At this stage, there is no question of application of Section 319 Cr. P.C. Similar contention was negatived by this Court in Raghubans Dubey V/s. State of Bihar by holding thus : (AIR P. 1169, para 9) "In our opinion, once cognizance has been taken by the Magistrate, he takes cognizance of an offence and not the offenders; once he takes cognizance of an offence it is his duty to find out who the offenders really are and once he comes to the conclusion that apart from the persons sent up by the police some other persons are involved, it is his duty to proceed against those persons. The summoning of the additional accused is part of the proceeding initiated by his taking cognizance of an offence." 7. Further, in the present case, there is no question of referring to the provisions of Section 319 Cr.

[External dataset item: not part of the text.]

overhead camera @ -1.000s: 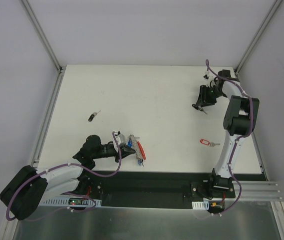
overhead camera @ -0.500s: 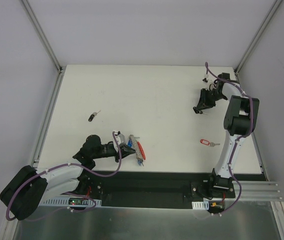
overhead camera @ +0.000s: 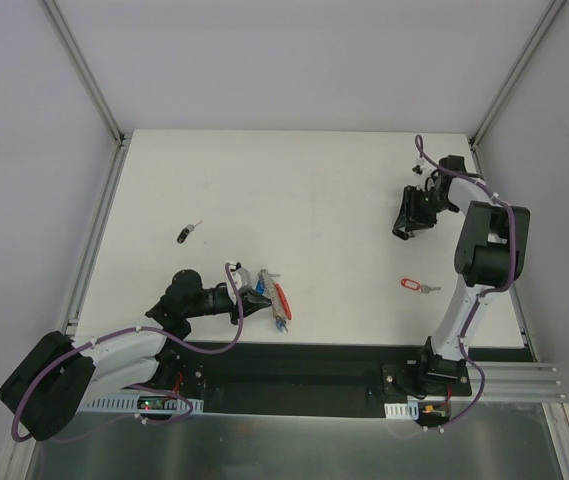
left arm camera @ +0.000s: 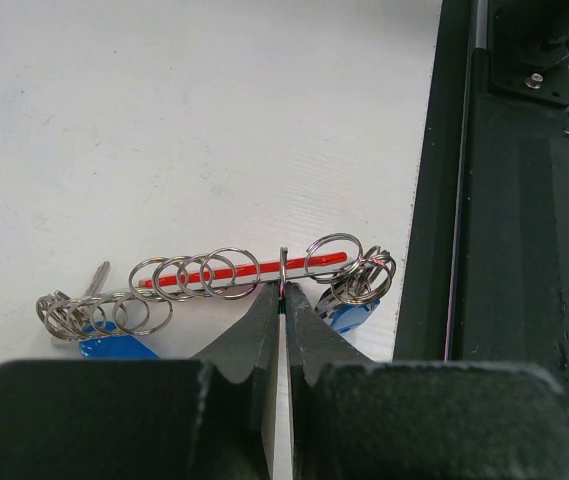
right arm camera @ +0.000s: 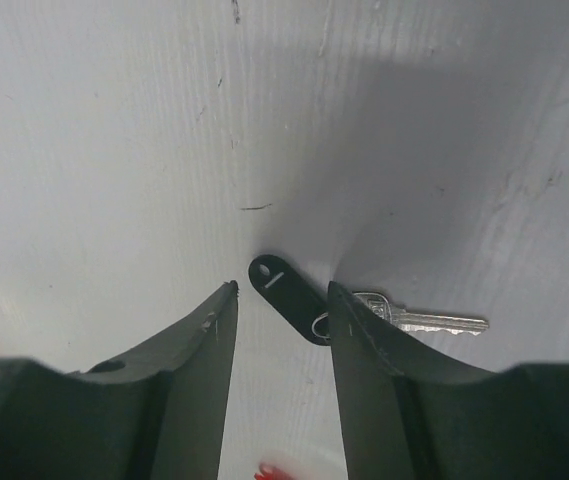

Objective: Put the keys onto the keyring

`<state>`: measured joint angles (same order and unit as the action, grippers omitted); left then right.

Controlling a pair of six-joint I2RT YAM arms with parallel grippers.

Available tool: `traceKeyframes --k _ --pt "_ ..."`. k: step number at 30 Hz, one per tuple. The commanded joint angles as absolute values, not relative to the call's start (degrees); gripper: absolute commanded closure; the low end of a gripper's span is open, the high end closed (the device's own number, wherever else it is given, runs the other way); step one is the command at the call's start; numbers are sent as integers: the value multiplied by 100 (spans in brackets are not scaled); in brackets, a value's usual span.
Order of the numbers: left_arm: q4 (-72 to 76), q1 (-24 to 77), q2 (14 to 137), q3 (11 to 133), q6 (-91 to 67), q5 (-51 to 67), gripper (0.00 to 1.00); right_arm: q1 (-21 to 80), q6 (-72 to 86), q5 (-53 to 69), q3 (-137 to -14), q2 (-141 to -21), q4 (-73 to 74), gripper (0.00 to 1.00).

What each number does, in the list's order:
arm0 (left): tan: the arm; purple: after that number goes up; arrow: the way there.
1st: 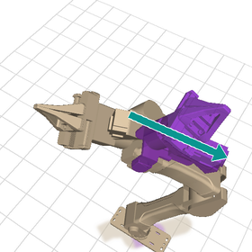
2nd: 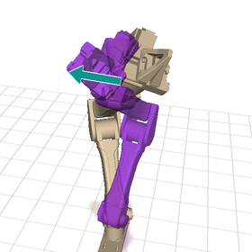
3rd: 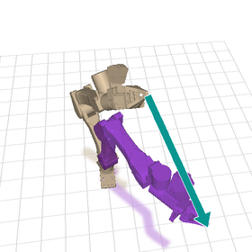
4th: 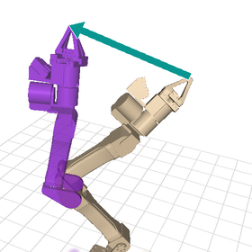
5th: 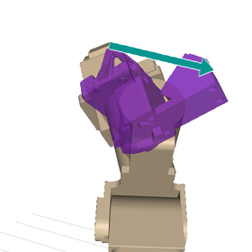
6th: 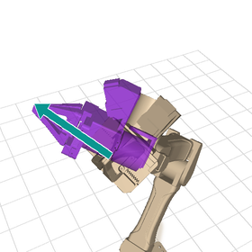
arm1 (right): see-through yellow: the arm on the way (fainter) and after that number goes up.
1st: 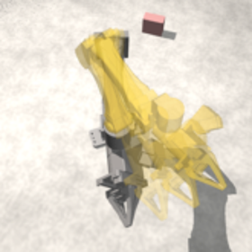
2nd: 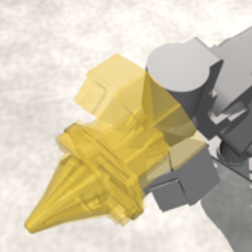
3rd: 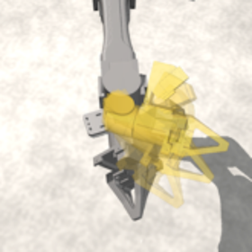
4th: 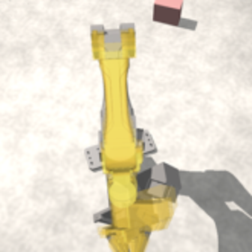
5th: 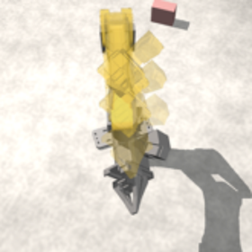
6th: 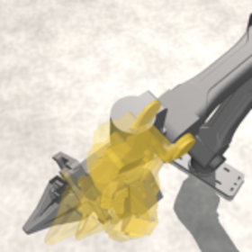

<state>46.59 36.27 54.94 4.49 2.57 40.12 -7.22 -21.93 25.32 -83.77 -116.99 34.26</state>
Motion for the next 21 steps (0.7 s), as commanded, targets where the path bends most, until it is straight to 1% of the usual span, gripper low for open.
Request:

P.C. That provision would come into operation in the course of any enquiry into or trial of an offence. In the present case, neither the Magistrate was holding enquiry as contemplated under Section 2(g) Cr. P.C. nor had the trial started. He was exercising his jurisdiction under Section 190 of taking cognizance of an offence and issuing process. There is no bar under Section 190 Cr. P.C. that once the process is issued against some accused, on the next date, the Magistrate cannot issue process to some other person against whom there is some material on record, but his name is not included as accused in the charge sheet." 5. Coming to the facts of the case, the petitioners are named in the first information report. The Court below has found that there are materials to show that the petitioners have participated in the crime. In that view of the matter, it cannot be said that there is no material at all to make out a prima facie case for framing of charges against the petitioners. 6. In the result, there is no merit in this case. The application is dismissed.